We first explored differences in size between groups using descriptive statistics in PAST 4.03 (Hammer et al., 2001). All data were tested for normality by looking at the variances and the Shapiro-Wilk test for normality (see SIF1). Principal Components Analysis (PCA) was used to establish which measurements were most responsible for the observed differences. Two separate PCAs were performed, one on the modern specimens only (including Norwegian, Swedish, Danish and Finnish modern specimens; Supporting Information File 2 (SIF2)) and a second with both modern and archaeological specimens (including Norwegian, Swedish, Danish and Finnish modern and Norwegian Medieval specimens; Supporting Information File 4 (SIF4)). To test for main and interaction effects of time, sex and country on greatest lengths (GL) of the humerus and femur of modern Northern Goshawks from Norway, Sweden and Denmark, we performed an Analysis of Covariance (ANCOVA) in R Statistical Software (v4.1.1; R Core Team, 2021), with the factor Time as the covariate and the factors Sex (2 levels), and Country (2 levels: Denmark and (Norway + Sweden) grouped together). For the humerus, n = 132, of which n = 57 for Norway & Sweden combined (43 males, 14 females), and n = 75 from Denmark (46 males, 29 females). For the femur, n = 172, with n = 83 for Norway & Sweden combined (55 males and 28 females) and n = 89 from Denmark (49 males, 40 females). Finnish modern specimens were excluded from the linear regression (Fig. 3) and the ANCOVA because, of the 52 Finnish specimens available, only 7 predate the year 2000, preventing a detailed look into the past century.

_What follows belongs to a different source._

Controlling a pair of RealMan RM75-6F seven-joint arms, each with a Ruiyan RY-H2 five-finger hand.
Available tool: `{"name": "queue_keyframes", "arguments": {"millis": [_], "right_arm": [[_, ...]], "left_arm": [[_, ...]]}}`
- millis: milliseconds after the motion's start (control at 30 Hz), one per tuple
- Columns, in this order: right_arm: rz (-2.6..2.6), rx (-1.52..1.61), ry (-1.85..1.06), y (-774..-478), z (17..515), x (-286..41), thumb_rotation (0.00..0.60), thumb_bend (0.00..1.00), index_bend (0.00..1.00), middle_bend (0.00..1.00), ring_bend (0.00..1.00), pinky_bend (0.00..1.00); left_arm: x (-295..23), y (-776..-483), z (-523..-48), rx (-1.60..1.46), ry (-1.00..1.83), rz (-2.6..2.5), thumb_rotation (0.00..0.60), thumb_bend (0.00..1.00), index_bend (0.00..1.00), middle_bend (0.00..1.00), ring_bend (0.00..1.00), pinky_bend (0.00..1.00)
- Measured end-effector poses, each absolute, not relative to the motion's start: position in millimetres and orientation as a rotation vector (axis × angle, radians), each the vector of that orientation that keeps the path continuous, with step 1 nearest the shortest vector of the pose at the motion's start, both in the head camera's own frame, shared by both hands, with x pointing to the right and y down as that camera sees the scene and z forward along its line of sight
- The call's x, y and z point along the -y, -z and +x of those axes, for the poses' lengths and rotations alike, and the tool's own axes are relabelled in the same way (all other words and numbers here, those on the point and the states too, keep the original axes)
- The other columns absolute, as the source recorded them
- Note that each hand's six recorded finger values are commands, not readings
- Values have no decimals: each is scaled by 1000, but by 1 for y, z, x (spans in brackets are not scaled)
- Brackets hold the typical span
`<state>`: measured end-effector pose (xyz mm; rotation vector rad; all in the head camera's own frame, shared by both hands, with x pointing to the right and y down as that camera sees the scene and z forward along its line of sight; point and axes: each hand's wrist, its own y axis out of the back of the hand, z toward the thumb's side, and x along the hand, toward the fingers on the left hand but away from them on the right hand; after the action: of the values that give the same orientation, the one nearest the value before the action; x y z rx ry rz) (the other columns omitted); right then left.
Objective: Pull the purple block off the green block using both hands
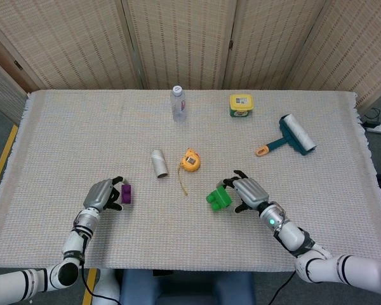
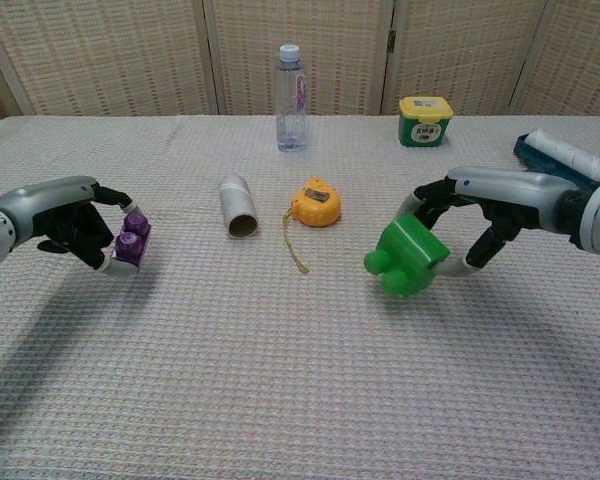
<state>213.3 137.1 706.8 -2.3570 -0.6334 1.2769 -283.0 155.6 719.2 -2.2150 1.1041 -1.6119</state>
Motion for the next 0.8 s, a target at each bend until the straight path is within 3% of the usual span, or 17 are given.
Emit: {"name": "queue_keyframes", "arguments": {"millis": [67,100,200,400,667,733,800], "right_arm": [[-2356,601,-1292,-707,214,-138,600,383,62,26,22,0],[-2357,588,-1299,-706,215,-138,600,382,5,6,7,0],[-2367,583,-1312,-704,217,-137,600,383,0,0,0,0],[-2373,579,-1321,-696,223,-135,600,380,0,0,0,0],[-2373,570,-1256,-664,223,-130,600,367,0,0,0,0],[-2330,574,-1232,-654,228,-124,600,367,0,0,0,0],[-2281,571,-1225,-649,234,-122,600,367,0,0,0,0]], "left_arm": [[-156,-720,-283,-1099,1616,-2223,600,471,247,1000,962,1000],[-156,-720,-284,-1097,1621,-2227,600,433,128,1000,946,1000],[-156,-721,-284,-1097,1627,-2236,600,359,10,1000,918,1000],[-157,-719,-281,-1085,1616,-2256,600,284,0,1000,905,1000],[-148,-701,-272,-1141,1506,-2282,600,262,0,1000,879,1000],[-143,-690,-272,-1131,1449,-2256,600,261,11,981,813,977],[-139,-676,-275,-1095,1394,-2199,600,261,55,859,679,884]]}}
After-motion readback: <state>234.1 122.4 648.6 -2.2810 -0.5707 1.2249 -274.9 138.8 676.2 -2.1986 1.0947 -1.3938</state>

To test for statistical differences between the mean greatest lengths of Norwegian Medieval specimens and modern Norwegian specimens of A. g. gentilis, we used a 10.000-iteration Fisher’s permutation test in R. The permutation test is somewhat similar to the bootstrap but differs from it in that a permutation test resamples without replacement. First, the sample means for each group and the difference between these means is computed. The data are then pooled and randomly permuted. The means and difference in mean for the permutated samples are computed. This process is then repeated n times for all possible permutations of the data, resulting in a frequency distribution of the mean difference. The 95% confidence interval and p-values can then be calculated. We considered p-values ≤ 0.05 statistically significant.